Palais Garnier, Spring 1884

"Emma, pay attention. Were you listening to what I was saying?" Madame Devereaux scolded. The ballet mistress was glowering at Emma, who didn't seem to be concentrating. "I want you to pay attention, not stare off into space. Class dismissed."

As the ballet rats hurried back to their dormitory rooms, Lucienne nudged Emma. "Emma, what's wrong with you today? Were those biscuits bad? I hate those new chefs—they don't know anything about cooking. They always misplace food and confuse ingredients."

Emma didn't reply.

"Emma, what's happened to you?"

Emma looked up at Lucienne and said, "While you were in the kitchen last night, I saw a pair of glowing eyes. At human level. I-I-"

Lucienne twisted her head around to face Emma. "Maybe you saw the Opera Ghost."

Emma blanched. "The Opera Ghost?"

"Non, I'm just joking. What you saw was a cat standing on a ledge."

Emma closed her eyes and took a deep breath. So it wasn't the devil or some otherworldly apparition after all—just a cat. But then—

"What's the Opera Ghost?" Emma inquired. Oh, why did she have such a terrible feeling about this? She regretted those words almost as soon as they came out of her mouth. She didn't want to know.

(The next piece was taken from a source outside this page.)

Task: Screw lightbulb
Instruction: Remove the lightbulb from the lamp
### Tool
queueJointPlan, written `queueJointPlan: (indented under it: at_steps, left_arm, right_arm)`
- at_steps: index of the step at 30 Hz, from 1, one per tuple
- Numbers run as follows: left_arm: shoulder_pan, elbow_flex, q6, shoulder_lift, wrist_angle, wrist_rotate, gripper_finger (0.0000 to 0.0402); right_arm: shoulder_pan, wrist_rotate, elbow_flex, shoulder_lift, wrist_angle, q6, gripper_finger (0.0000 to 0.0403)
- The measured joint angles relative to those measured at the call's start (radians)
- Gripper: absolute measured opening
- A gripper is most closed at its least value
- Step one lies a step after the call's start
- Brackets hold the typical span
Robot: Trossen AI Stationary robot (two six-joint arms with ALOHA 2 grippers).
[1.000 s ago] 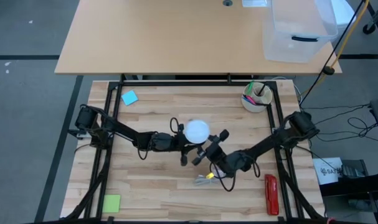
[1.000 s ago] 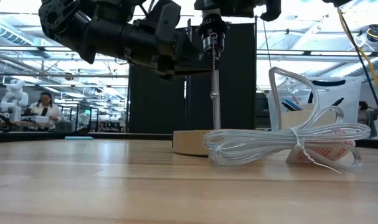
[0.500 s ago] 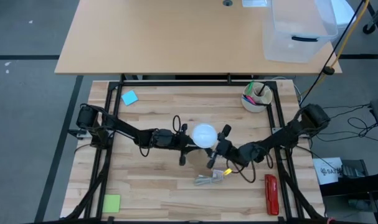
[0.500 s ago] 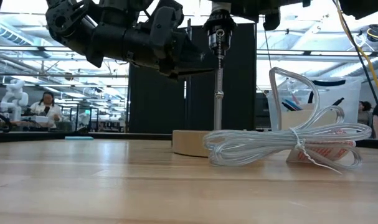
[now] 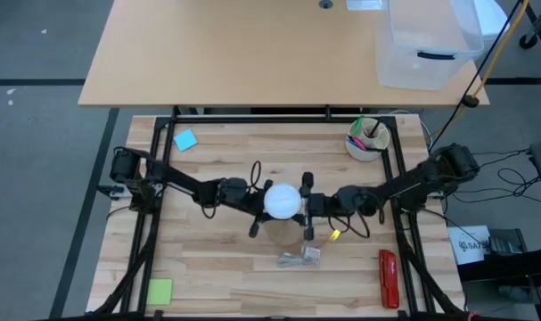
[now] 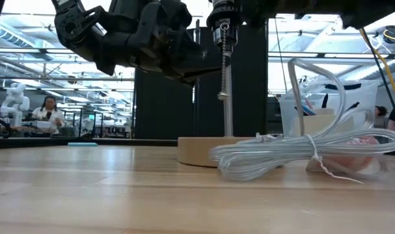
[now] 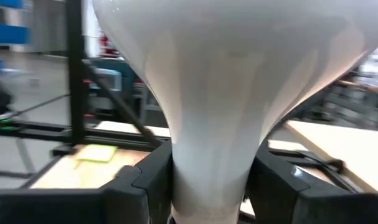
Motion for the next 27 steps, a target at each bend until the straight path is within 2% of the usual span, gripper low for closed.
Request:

On the other hand, a strange part of her—curiosity—was gnawing at her. She had to know what this Opera Ghost was. Perhaps it had something to do with the murder of Louis Durand.

"Three years ago," Lucienne started, "in tandem with the mysterious goings-on at this very Opera House, there was said to be a ghost. A ghost who would play all kinds of pranks on the staff and extort the managers for money. They also said the ghost demanded his very own private box in which he could view performances in—Box Five."

"Did these events happen for real?" Emma felt a strange feeling—wonder edged with terror.

Lucienne replied, "Of course they did, Emma. Come on—I'll take you to a ballet girl who witnessed these events." Lucienne took hold of Emma's arm and led her down several passageways that diverged from their typical path to the ballet girls' dorm.

Eventually, Lucienne stopped in front of a door. She knocked. "Meg? Are you there?"

The door opened and a jet-haired girl peered out. "What?"

"Can you tell Emma here about the very real—" here she turned to glance at Emma— "events that happened here?"

Meg turned to look at Emma. "Yes. Of course. Lucienne, you shouldn't go around talking about those happenings to everyone, though I suppose telling her is alright." Here she gestured at Emma. "Emma—that's your name, is it?—we should talk. Come in."

Emma stepped into the room. It was just like any other dorm room—except there were no girls in it except Meg, Emma, and Lucienne.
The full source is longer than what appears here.